Quote the entries below from the line with "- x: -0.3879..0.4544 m" through the line with "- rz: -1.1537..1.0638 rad", both ends included, and only those lines.

+===+

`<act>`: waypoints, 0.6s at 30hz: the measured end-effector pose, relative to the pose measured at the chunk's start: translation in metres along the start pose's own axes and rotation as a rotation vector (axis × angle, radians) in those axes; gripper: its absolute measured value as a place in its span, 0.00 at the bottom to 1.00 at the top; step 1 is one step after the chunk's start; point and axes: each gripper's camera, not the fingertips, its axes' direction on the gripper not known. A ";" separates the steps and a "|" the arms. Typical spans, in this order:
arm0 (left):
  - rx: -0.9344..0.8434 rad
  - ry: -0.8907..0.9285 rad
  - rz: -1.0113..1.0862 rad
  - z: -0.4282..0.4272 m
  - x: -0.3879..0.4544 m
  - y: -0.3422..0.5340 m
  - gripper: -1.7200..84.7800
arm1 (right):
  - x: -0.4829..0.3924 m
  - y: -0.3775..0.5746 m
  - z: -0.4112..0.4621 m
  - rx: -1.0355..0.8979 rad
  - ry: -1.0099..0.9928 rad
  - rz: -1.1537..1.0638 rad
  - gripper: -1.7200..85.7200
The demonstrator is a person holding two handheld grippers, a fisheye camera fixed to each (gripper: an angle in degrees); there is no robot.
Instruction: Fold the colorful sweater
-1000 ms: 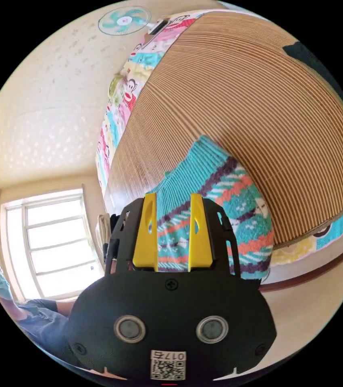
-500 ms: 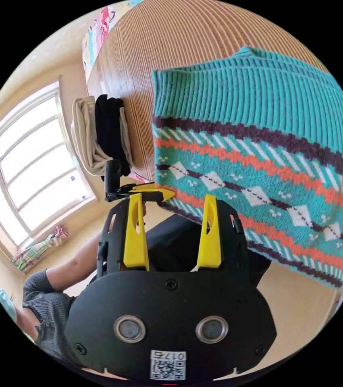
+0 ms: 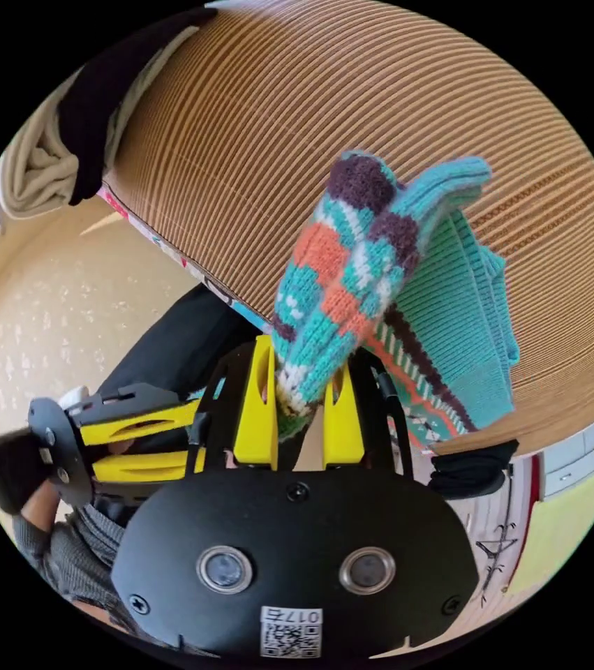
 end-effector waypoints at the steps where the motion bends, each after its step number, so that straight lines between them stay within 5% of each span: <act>1: 0.038 0.086 0.006 -0.008 -0.001 0.004 0.11 | 0.014 0.020 -0.007 0.043 -0.059 0.004 0.12; 5: 0.103 0.250 -0.070 -0.016 -0.009 0.012 0.12 | 0.114 0.184 -0.036 0.372 -0.415 -0.092 0.12; 9: 0.048 0.248 -0.086 0.026 -0.007 0.002 0.14 | 0.205 0.330 -0.010 0.623 -0.451 -0.189 0.11; 18: -0.154 0.189 -0.116 0.171 0.006 -0.038 0.17 | 0.366 0.411 0.118 0.500 -0.492 0.161 0.13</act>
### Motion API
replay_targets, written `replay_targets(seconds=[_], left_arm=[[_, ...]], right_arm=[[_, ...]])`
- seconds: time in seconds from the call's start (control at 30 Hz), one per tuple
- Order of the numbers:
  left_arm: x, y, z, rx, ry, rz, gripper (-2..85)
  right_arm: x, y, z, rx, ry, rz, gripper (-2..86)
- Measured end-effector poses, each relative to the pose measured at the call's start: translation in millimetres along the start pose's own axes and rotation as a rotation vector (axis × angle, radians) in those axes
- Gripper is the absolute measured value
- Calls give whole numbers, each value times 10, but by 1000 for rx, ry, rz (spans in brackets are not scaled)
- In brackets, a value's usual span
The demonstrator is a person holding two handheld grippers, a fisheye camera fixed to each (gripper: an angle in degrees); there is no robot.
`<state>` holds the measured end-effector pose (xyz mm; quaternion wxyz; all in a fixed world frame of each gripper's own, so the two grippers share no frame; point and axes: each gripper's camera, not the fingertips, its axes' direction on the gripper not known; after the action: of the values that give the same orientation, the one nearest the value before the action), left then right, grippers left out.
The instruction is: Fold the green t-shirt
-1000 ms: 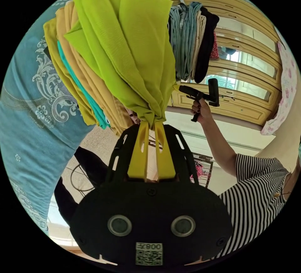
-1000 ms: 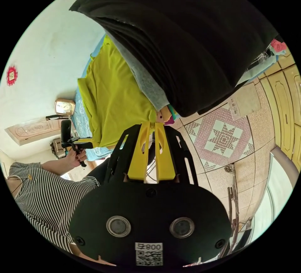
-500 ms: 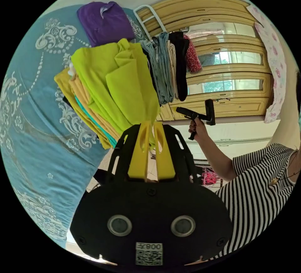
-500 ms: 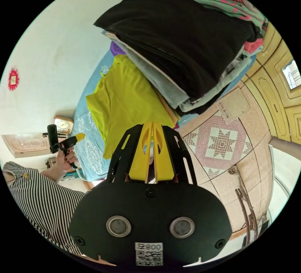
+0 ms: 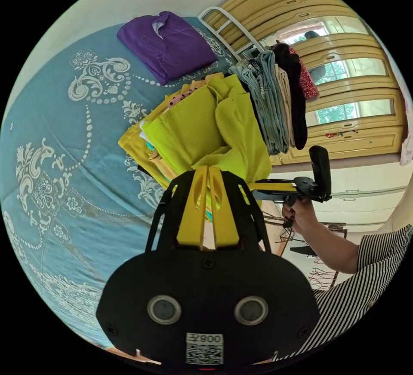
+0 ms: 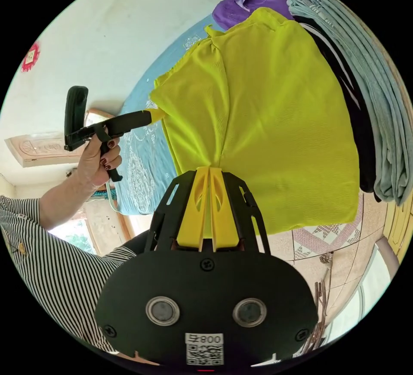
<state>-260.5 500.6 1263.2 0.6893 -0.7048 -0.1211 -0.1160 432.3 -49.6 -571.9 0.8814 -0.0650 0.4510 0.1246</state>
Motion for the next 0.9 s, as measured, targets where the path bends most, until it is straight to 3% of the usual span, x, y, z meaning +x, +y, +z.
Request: replay_targets(seconds=[0.2, 0.33, 0.4, 0.53, 0.77, 0.9], left_arm=[[153, -151, -185, 52, 33, 67, 1], [-43, -187, -84, -42, -6, -18, 1], [-76, -139, -210, 1, 40, -29, 1], [-108, 92, -540, 54, 113, -24, 1], [-250, 757, -899, -8, 201, -58, 2], [-191, 931, -1143, 4, 158, -6, 2]], right_arm=[[-204, -30, -258, 84, 54, 16, 0], [-261, -148, -25, -10, 59, 33, 1], [-279, -148, -51, 3, 32, 63, 1], [-488, -41, -261, 60, 65, 61, 1], [-1070, 130, -660, 158, 120, 37, 0], [-1557, 95, -926, 265, 190, -40, 0]])
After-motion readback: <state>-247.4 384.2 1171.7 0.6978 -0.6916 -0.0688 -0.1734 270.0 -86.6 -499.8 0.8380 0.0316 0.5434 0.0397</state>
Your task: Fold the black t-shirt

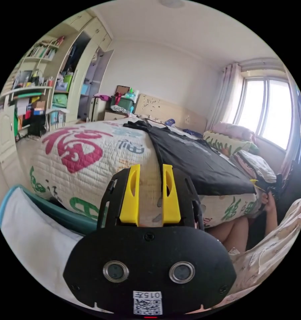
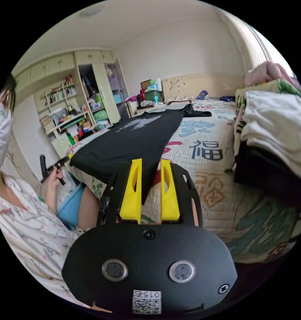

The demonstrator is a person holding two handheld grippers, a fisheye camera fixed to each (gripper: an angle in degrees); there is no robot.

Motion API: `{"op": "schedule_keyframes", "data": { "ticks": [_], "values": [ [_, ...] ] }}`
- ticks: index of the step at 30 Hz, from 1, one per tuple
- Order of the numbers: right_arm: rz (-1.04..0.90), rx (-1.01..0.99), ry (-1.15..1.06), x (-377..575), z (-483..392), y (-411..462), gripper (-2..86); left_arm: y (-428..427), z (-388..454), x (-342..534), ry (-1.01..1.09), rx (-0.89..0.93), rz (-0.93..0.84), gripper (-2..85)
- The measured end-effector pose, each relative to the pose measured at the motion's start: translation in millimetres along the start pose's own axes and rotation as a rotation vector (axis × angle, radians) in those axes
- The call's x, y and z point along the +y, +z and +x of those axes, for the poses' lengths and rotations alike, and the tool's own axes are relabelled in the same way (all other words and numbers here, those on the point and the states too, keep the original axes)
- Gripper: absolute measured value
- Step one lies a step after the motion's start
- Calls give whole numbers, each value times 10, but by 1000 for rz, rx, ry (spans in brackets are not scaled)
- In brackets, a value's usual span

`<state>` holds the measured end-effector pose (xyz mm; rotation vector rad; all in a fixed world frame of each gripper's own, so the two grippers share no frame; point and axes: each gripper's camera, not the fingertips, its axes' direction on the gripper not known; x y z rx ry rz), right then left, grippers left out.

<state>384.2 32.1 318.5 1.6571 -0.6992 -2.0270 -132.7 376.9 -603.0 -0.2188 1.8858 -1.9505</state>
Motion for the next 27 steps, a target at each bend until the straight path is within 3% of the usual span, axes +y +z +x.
{"op": "schedule_keyframes", "data": {
  "ticks": [4,13,22,27],
  "values": [
    [-9,-162,61,132,372,-158,86,33,-268,-48,28,11,-11,99],
    [33,-79,110,283,881,-497,72,-60,-1145,-146,-16,106,36,66],
    [41,-36,141,414,1333,-682,90,-278,-2120,-278,-129,163,74,126],
    [83,-94,183,499,1656,-755,84,-376,-2707,-321,-228,317,130,154]
  ]
}}
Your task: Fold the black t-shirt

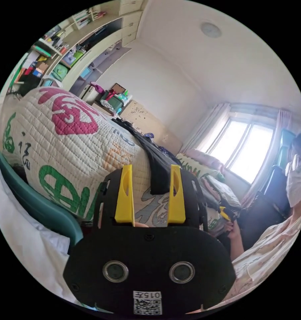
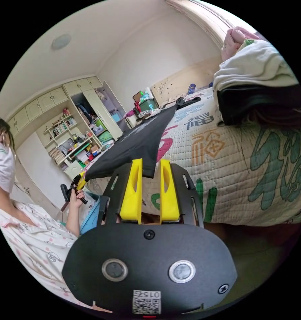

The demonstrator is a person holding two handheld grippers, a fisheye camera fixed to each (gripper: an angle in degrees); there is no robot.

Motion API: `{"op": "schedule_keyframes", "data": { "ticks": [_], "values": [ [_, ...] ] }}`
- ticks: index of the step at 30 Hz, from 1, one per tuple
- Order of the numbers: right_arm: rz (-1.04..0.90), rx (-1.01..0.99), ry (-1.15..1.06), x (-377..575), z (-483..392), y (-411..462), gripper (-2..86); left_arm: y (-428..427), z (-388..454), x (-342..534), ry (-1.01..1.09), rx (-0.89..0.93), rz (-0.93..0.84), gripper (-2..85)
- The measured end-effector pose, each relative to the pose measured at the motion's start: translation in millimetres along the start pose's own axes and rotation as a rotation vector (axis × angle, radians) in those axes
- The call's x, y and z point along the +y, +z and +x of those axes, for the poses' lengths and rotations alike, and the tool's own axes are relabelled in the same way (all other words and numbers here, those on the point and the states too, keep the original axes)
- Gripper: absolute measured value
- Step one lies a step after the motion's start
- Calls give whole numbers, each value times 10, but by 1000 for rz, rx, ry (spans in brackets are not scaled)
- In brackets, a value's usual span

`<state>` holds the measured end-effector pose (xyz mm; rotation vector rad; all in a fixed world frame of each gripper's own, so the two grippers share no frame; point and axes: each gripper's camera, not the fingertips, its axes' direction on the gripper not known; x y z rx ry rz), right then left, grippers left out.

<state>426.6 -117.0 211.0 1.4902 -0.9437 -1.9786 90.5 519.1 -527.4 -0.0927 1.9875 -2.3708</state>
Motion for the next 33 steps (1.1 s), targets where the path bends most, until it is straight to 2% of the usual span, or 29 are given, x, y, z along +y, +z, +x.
{"op": "schedule_keyframes", "data": {
  "ticks": [5,9,20,22,27,30,33],
  "values": [
    [5,31,-14,17,105,1,66,-92,-139,-131,49,-62,-7,143],
    [14,34,-6,17,230,-49,40,-160,-389,-246,45,46,-21,93],
    [64,1,35,40,393,-199,3,-454,-856,-495,30,26,-8,47],
    [74,-13,43,48,404,-231,4,-494,-949,-505,21,44,-8,46],
    [82,-32,52,95,373,-254,21,-475,-1260,-508,-50,157,-43,106],
    [74,-49,90,117,361,-225,67,-488,-1463,-429,-96,233,-5,95],
    [66,-90,63,145,261,-211,78,-452,-1526,-354,-93,235,-6,78]
  ]
}}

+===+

### Answer
  - x: -0.3879..0.4544 m
  - y: -0.3422..0.5340 m
  - gripper: -1.7200..84.7800
arm1 (right):
  - x: -0.4829..0.3924 m
  - y: -0.3775..0.5746 m
  - z: -0.4112..0.4621 m
  - rx: -1.0355..0.8979 rad
  - ry: -1.0099..0.9928 rad
  - rz: -1.1537..1.0638 rad

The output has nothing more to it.